> _DATASET EXCERPT_:
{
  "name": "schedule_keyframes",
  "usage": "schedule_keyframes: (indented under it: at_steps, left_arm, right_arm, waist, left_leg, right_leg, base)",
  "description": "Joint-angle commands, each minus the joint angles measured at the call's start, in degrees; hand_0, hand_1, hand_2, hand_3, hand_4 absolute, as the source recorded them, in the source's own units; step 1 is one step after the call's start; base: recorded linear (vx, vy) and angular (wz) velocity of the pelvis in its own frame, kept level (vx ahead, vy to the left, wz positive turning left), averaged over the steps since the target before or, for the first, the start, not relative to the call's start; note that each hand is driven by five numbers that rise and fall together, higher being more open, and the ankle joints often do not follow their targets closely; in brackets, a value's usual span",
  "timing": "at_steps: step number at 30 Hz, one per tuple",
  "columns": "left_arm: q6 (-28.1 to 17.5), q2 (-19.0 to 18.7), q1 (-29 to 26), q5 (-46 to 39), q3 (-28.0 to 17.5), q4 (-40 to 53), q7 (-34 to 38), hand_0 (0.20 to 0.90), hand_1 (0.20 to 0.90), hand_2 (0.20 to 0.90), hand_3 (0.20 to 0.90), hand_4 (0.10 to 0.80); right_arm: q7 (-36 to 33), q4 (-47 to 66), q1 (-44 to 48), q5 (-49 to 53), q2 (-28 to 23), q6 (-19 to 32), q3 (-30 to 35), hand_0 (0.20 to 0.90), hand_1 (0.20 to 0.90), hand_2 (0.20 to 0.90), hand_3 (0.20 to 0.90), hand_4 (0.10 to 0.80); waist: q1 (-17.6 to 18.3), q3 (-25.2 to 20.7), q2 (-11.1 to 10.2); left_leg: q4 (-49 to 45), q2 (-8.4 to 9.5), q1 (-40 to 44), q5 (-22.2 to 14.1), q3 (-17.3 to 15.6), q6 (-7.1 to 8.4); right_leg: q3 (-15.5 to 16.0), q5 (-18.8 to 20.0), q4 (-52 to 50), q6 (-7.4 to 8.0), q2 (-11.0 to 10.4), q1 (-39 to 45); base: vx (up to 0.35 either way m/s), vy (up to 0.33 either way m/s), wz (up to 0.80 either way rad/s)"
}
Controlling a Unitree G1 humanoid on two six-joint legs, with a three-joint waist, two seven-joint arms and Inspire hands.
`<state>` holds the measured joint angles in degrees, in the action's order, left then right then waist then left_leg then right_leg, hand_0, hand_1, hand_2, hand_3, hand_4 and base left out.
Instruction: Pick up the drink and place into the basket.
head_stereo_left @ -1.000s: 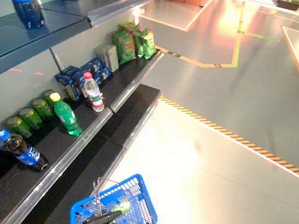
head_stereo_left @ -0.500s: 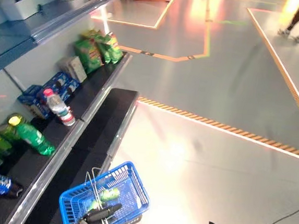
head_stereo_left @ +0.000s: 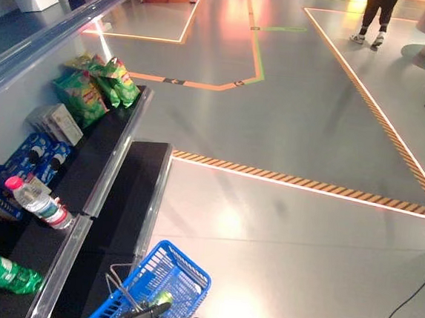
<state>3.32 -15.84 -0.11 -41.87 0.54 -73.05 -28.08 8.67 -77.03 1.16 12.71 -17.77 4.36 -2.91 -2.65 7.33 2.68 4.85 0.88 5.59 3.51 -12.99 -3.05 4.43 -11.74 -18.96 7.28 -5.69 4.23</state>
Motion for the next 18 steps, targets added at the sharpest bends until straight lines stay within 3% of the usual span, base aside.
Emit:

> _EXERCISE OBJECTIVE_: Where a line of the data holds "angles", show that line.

> _PROBLEM SOLUTION_:
  "description": "Joint-angle commands, each minus the joint angles measured at the call's start, in degrees; hand_0, hand_1, hand_2, hand_3, hand_4 absolute, as the source recorded them, in the source's own units; step 1 is one step after the call's start; base: recorded linear (vx, vy) and angular (wz) velocity of the pelvis in its own frame, kept level (vx ahead, vy to the left, wz positive turning left), averaged over the steps since the target before or, for the first, the start, not relative to the call's start; note that each hand is driven by five numbers that rise and fall together, higher being more open, and the ankle joints often do not follow their targets closely; in brackets, a value's usual span",
`<state>` holds the measured joint angles in degrees, in the action's order, left then right then waist then left_leg then right_leg, hand_0, hand_1, hand_2, hand_3, hand_4 and base left out.

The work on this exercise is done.